When at length the visitors rode away, they left him grinning a cheery farewell from his doorstep. He seemed to be in the highest spirits.
They were more than half-way home when Muriel turned impetuously to her companion, breaking a long silence.
“Blake,” she said, “I am ready to marry you as soon as you like.”
THE FACE IN THE STORM
Muriel saw very little of her fiance during the weeks that followed their visit to Redlands. There was not indeed room for him at the cottage at Brethaven which she and Daisy had taken for the summer months. He had, moreover, several visits to pay, and his leave would be up in September.
Muriel herself, having once made her decision, had plenty to occupy her. They had agreed to adhere to Sir Reginald Bassett’s plan for them, and to be married in India some time before Christmas. But she did not want to go to Lady Bassett’s sister before she left England, and she was glad when Daisy declared that she herself would go to town with her in the autumn.

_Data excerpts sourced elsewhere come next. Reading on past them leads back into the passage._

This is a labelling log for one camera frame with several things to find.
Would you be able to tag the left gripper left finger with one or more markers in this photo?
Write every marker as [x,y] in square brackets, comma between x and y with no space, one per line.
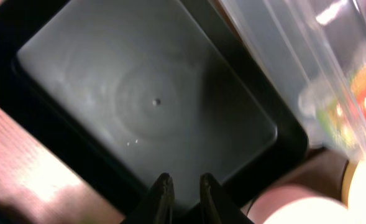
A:
[157,205]

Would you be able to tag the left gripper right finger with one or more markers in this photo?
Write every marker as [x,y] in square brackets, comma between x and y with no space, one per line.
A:
[216,206]

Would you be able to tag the white bowl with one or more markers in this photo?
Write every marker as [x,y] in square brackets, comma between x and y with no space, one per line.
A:
[297,204]

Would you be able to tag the green snack wrapper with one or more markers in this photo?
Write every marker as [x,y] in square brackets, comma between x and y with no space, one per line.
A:
[333,119]

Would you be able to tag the black plastic tray bin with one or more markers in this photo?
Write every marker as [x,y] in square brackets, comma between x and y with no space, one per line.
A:
[124,91]

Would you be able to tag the yellow round plate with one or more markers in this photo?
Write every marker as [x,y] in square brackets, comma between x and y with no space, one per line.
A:
[353,191]

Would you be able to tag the clear plastic bin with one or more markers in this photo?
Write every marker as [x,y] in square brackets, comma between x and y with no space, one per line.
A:
[308,49]

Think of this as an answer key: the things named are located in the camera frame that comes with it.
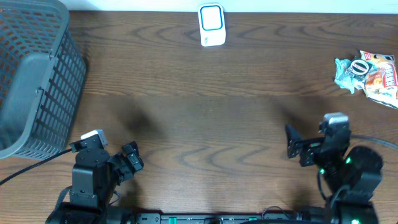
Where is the light green tissue pack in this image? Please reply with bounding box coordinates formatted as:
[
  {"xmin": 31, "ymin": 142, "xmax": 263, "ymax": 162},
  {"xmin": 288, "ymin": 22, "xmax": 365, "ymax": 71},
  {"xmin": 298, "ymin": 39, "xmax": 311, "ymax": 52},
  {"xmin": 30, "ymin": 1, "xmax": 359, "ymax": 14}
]
[{"xmin": 334, "ymin": 58, "xmax": 355, "ymax": 94}]

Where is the orange Kleenex tissue pack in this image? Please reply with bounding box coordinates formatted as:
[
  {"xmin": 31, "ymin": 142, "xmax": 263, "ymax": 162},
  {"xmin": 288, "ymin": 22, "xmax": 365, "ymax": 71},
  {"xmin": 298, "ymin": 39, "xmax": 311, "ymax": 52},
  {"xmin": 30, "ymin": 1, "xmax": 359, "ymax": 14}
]
[{"xmin": 364, "ymin": 69, "xmax": 385, "ymax": 91}]

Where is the yellow wet wipes pack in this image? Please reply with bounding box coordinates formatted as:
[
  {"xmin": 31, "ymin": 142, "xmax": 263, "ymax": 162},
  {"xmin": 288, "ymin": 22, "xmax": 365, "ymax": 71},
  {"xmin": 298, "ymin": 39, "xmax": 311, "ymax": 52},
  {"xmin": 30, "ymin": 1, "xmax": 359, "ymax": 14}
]
[{"xmin": 360, "ymin": 50, "xmax": 397, "ymax": 109}]

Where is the green Zam-Buk box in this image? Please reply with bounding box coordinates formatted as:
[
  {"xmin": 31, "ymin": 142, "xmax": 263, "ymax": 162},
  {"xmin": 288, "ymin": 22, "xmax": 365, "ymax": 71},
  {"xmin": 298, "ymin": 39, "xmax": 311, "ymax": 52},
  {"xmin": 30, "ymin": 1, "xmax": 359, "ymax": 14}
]
[{"xmin": 346, "ymin": 59, "xmax": 372, "ymax": 82}]

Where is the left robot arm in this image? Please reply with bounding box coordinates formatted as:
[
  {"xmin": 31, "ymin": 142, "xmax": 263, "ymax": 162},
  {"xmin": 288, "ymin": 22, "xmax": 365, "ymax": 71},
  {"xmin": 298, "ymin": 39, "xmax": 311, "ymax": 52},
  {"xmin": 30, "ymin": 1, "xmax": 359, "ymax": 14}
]
[{"xmin": 45, "ymin": 139, "xmax": 144, "ymax": 224}]

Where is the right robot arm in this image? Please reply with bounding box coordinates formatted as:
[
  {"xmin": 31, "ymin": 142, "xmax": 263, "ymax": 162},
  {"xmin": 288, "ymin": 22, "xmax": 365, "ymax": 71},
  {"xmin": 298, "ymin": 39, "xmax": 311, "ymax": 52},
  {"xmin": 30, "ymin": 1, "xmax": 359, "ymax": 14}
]
[{"xmin": 285, "ymin": 121, "xmax": 383, "ymax": 223}]

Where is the white barcode scanner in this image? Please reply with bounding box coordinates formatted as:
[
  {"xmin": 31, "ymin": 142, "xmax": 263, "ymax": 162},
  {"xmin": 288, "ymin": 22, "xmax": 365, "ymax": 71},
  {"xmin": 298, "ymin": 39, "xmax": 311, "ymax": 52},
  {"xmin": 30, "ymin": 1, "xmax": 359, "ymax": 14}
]
[{"xmin": 198, "ymin": 3, "xmax": 226, "ymax": 47}]

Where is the grey plastic mesh basket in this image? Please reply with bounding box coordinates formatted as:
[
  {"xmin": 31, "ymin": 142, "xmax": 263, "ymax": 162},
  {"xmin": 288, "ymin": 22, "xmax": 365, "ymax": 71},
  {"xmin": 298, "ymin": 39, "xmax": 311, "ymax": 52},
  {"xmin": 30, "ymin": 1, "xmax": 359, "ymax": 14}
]
[{"xmin": 1, "ymin": 0, "xmax": 86, "ymax": 160}]

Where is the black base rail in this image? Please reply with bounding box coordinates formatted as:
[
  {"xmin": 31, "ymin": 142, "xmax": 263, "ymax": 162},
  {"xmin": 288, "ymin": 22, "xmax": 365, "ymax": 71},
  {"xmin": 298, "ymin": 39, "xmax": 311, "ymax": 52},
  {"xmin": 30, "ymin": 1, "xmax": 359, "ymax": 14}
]
[{"xmin": 133, "ymin": 211, "xmax": 325, "ymax": 224}]

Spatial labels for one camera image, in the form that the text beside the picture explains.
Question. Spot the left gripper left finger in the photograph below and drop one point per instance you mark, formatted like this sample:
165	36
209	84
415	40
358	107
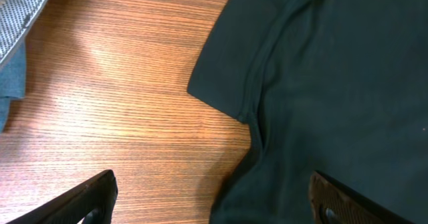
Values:
91	202

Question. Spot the black t-shirt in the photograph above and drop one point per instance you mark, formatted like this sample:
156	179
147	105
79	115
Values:
337	86

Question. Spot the blue folded garment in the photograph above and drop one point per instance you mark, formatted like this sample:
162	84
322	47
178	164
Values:
13	78

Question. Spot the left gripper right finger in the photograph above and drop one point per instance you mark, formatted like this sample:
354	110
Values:
332	202

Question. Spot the grey beige folded garment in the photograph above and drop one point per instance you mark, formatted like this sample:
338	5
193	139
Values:
17	18

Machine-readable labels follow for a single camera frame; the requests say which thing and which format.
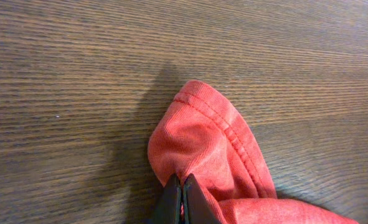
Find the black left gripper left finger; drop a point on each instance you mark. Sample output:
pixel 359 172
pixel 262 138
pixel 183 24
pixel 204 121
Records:
pixel 168 207

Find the orange soccer t-shirt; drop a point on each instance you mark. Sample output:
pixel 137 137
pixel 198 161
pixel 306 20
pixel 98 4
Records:
pixel 203 134

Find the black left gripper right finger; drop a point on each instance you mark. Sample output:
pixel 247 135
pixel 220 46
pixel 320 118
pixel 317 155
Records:
pixel 196 207

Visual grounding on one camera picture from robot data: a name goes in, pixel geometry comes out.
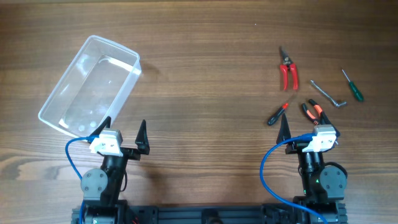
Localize left blue cable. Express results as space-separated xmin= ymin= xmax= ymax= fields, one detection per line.
xmin=64 ymin=134 xmax=100 ymax=224

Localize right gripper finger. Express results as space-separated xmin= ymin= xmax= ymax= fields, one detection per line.
xmin=320 ymin=111 xmax=340 ymax=137
xmin=276 ymin=114 xmax=291 ymax=144

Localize black red screwdriver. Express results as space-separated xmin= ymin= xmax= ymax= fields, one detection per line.
xmin=267 ymin=95 xmax=296 ymax=126

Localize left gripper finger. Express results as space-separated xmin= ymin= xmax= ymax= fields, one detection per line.
xmin=88 ymin=116 xmax=111 ymax=143
xmin=135 ymin=119 xmax=150 ymax=155

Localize orange black pliers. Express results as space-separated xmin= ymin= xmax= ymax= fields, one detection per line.
xmin=302 ymin=99 xmax=324 ymax=125

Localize green handled screwdriver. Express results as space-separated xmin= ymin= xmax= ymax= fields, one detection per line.
xmin=341 ymin=69 xmax=364 ymax=102

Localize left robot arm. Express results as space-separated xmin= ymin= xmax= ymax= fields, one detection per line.
xmin=71 ymin=116 xmax=150 ymax=224

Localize silver L-shaped wrench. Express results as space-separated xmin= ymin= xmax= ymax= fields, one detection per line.
xmin=310 ymin=80 xmax=347 ymax=108

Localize blue cable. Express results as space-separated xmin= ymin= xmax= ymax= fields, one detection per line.
xmin=259 ymin=133 xmax=329 ymax=224
xmin=64 ymin=134 xmax=100 ymax=224

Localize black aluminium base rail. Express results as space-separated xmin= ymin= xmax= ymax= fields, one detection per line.
xmin=83 ymin=200 xmax=348 ymax=224

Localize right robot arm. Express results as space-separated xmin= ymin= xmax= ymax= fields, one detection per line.
xmin=285 ymin=140 xmax=348 ymax=223

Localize right blue cable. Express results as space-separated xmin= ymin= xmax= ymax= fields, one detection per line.
xmin=259 ymin=133 xmax=329 ymax=224

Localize clear plastic container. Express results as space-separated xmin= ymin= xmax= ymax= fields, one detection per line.
xmin=38 ymin=35 xmax=142 ymax=138

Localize red handled snips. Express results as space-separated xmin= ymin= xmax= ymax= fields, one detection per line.
xmin=279 ymin=46 xmax=299 ymax=90

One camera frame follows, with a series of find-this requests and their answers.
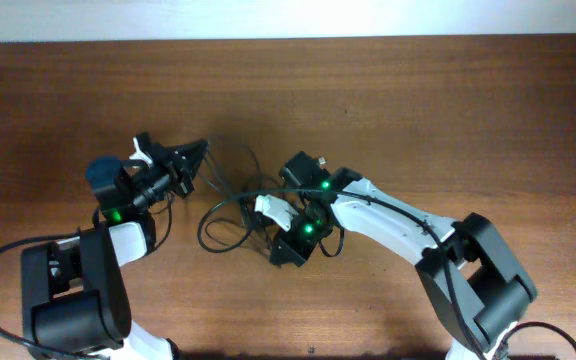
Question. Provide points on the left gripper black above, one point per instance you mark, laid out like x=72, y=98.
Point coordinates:
x=175, y=164

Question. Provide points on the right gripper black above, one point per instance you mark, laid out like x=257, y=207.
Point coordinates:
x=285, y=245

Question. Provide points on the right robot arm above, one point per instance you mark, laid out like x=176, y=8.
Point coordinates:
x=476, y=285

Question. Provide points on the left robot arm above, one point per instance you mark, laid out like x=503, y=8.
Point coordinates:
x=74, y=300

A change had come over Daisy of late, a change which Muriel keenly felt, but which she was powerless to define. It seemed to date from the arrival of Nick though she did not definitely connect it with him. There was nothing palpable in it, nothing even remotely suggestive of a breach between them; only, subconsciously as it were, Muriel had become aware that their silence, which till then had been the silence of sympathy, had subtly changed till it had become the silence of a deep though unacknowledged reserve. It was wholly intangible, this change. No outsider would have guessed of its existence. But to the younger girl it was always vaguely present. She knew that somewhere between herself and her friend there was a locked door. Her own reserve never permitted her to attempt to open it. With a species of pride that was largely composed of shyness, she held aloof. But she was never quite unconscious of the opposing barrier. She felt that the old sweet intimacy, that had so lightened the burden of her solitude, was gone.
Meanwhile, Daisy was growing stronger, and day by day more active. She never referred to her baby, and very seldom to her husband. When his letters arrived she invariably put them away with scarcely a glance. Muriel sometimes wondered if she even read them. It was pitifully plain to her that Will Musgrave’s place in his wife’s heart was very, very narrow. It had dwindled perceptibly since the baby’s death.
On the subject of Will’s letters, Nick could have enlightened her, for he always appeared at the cottage on mail-day for news. But Muriel, having discovered this habit, as regularly absented herself, with the result that they seldom met. He never made any effort to see her. On one occasion when she came unexpectedly upon him and Olga, shrimping along the shore, she was surprised that he did not second the child’s eager proposal that she should join them. He actually seemed too keen upon the job in hand to pay her much attention.